§ **Directions**
Tally the lines containing "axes" in this data. Respond with the tally alone.
Dataset content: Begin
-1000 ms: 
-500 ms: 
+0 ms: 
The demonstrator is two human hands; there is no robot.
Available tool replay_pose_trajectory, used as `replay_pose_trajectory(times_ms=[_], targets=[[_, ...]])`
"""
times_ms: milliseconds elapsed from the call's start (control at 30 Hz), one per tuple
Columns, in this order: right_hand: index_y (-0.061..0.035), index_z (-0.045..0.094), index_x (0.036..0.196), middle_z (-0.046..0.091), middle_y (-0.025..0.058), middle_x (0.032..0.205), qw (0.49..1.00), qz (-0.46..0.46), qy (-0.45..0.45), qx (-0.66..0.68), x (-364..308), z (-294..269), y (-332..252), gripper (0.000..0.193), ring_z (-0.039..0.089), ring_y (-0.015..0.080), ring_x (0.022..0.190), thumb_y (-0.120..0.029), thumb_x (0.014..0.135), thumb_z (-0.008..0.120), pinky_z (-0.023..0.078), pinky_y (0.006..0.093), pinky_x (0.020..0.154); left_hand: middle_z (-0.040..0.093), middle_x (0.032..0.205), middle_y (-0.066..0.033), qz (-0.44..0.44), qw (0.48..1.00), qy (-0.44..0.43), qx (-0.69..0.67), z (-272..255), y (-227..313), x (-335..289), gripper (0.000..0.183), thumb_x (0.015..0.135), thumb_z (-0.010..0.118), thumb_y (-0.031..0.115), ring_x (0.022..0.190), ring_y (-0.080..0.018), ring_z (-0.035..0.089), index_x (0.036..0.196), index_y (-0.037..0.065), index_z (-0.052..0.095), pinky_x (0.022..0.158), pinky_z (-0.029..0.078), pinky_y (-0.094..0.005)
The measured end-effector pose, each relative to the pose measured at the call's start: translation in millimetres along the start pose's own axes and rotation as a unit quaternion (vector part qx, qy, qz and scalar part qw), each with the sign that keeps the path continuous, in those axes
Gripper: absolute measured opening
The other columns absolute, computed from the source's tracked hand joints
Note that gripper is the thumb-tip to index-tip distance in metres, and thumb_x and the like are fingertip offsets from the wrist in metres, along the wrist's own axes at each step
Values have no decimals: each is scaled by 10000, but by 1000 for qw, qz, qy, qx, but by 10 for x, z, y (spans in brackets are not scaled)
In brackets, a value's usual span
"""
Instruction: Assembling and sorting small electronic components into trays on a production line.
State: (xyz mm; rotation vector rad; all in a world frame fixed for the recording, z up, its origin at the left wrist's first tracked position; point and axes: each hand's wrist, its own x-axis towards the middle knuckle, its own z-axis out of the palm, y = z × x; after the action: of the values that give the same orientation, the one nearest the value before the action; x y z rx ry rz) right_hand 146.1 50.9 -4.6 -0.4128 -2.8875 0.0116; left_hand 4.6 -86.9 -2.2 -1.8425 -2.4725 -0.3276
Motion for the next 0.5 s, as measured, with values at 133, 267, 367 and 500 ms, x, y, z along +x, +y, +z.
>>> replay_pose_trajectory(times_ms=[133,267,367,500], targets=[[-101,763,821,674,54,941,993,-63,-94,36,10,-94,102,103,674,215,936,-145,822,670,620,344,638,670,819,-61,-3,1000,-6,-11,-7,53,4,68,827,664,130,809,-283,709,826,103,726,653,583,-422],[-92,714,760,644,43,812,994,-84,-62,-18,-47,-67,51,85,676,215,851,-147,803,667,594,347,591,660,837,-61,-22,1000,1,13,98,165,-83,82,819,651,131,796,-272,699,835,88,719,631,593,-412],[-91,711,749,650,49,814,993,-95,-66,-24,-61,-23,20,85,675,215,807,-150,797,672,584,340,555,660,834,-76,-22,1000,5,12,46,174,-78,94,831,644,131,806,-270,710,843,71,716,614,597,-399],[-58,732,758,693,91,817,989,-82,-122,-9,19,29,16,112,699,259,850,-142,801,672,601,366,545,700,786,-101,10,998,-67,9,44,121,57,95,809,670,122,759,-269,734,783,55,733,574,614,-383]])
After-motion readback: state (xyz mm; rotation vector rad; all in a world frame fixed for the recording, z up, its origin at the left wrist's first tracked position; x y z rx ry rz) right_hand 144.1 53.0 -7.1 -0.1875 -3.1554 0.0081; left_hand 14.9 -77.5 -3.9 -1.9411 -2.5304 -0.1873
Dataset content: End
§ **Solution for this task**
3